* [Task to complete] For the listing below, report all lines that hold the word "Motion".

* [Dataset content]
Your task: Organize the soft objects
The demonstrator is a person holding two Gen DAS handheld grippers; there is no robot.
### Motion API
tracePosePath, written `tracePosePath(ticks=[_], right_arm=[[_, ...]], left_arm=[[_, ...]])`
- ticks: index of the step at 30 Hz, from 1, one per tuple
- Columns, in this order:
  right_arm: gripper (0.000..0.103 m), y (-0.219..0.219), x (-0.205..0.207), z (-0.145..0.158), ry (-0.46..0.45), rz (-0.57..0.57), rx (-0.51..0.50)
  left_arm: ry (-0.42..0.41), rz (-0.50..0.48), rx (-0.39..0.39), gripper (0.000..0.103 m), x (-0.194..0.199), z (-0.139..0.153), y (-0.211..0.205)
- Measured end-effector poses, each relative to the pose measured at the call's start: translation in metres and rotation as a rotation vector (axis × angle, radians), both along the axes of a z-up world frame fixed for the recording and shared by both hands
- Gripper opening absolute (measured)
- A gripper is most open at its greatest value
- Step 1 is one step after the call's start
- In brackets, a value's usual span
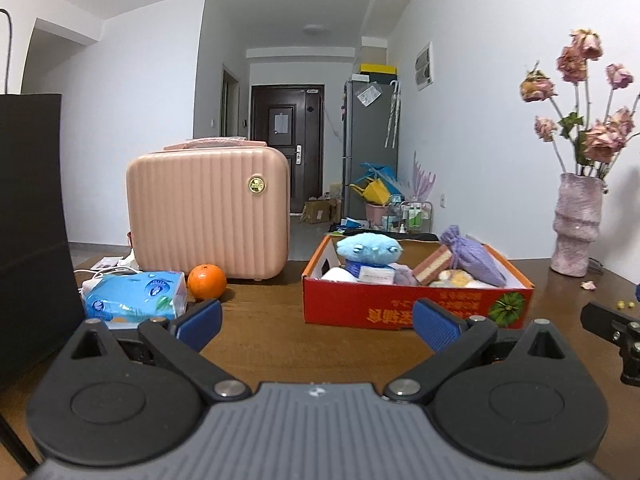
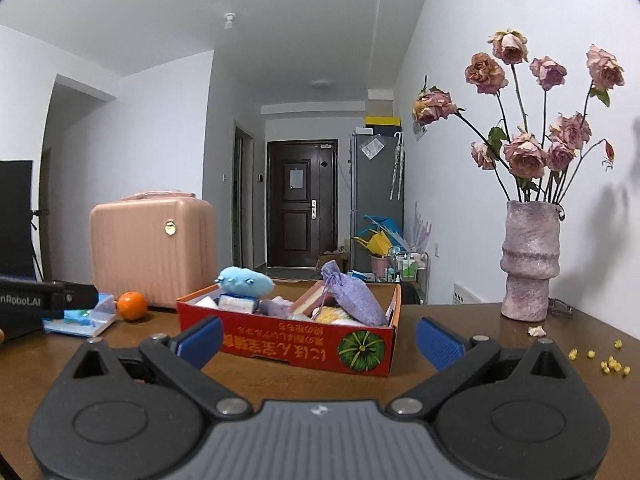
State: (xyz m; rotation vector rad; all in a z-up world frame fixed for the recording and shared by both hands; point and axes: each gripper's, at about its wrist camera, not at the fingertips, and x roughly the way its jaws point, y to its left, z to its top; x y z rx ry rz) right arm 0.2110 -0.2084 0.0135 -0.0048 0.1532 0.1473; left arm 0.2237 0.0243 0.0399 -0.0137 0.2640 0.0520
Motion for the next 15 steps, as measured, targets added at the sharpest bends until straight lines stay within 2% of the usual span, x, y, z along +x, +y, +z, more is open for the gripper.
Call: tracePosePath(ticks=[7,15], right_arm=[[0.103,-0.005,-0.041,0.003,0.026,-0.002,0.018],[0.103,-0.013,-0.095,0.002,0.039,0.016,0.006]], left_arm=[[0.015,-0.019,-0.019,0.103,-0.038,0.000,-0.001],[-0.007,-0.046,-0.016,0.103,-0.092,-0.004,-0.001]])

* [Exercise solution]
### Motion API
Motion for the next 15 steps, as measured, targets added at the sharpest bends until straight lines stay within 2% of the usual span, x, y, z along +x, +y, +z, more is open for the gripper.

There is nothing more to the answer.